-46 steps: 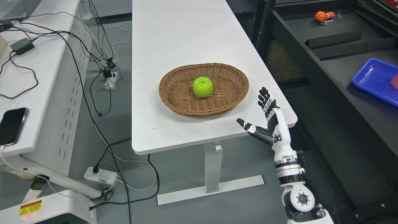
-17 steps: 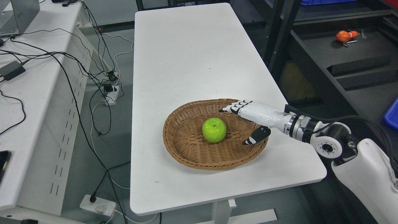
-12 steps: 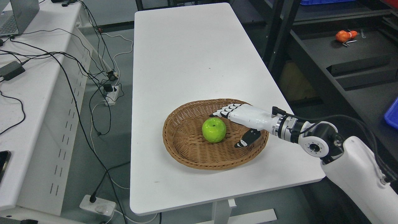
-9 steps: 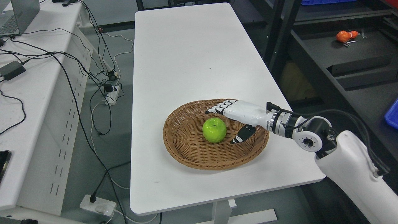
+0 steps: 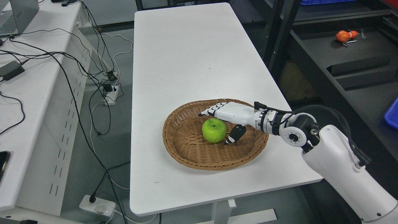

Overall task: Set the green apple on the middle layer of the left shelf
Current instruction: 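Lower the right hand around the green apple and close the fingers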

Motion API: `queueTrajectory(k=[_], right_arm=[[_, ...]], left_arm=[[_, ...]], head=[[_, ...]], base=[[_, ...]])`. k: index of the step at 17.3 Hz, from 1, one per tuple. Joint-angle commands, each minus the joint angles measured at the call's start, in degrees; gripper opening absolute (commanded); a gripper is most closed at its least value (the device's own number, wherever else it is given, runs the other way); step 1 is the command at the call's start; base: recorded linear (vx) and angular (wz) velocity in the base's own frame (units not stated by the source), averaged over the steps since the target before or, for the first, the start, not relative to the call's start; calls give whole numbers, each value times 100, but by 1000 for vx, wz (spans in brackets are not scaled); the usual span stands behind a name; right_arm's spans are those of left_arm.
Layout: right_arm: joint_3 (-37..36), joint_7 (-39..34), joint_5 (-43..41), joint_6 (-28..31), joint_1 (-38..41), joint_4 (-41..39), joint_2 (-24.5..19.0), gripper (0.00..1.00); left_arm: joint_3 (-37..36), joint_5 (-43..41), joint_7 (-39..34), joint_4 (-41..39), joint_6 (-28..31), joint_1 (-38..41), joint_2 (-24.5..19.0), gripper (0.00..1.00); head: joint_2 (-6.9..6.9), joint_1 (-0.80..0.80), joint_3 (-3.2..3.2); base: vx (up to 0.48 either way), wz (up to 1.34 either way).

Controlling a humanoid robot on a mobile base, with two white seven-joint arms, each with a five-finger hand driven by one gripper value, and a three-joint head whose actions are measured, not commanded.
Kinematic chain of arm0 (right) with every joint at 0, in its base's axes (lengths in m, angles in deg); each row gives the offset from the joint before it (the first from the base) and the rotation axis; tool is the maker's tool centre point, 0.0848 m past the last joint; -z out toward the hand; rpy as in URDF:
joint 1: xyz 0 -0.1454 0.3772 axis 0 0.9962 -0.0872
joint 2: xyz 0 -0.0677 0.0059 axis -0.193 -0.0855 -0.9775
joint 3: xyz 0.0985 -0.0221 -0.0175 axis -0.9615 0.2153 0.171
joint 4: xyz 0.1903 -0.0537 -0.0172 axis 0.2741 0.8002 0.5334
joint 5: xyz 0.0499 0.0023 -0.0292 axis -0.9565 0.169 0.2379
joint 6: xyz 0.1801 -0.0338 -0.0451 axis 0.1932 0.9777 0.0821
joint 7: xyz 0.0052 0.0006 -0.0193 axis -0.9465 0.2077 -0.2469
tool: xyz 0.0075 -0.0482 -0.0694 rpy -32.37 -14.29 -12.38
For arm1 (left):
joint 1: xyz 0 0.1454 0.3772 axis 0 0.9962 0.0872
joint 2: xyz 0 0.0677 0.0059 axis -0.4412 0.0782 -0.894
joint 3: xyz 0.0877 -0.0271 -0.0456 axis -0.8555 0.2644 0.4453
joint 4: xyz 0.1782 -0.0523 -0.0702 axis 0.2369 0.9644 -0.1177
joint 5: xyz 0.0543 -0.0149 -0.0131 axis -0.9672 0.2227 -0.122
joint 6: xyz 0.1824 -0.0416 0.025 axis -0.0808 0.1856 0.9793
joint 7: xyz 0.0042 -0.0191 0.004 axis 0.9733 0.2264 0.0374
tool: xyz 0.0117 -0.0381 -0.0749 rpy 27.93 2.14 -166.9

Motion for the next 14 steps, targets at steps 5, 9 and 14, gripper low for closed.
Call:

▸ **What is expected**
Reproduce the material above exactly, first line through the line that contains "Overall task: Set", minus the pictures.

▸ **Result of this task**
-46 steps: 
-17 steps: 
-12 steps: 
-9 steps: 
+0 steps: 

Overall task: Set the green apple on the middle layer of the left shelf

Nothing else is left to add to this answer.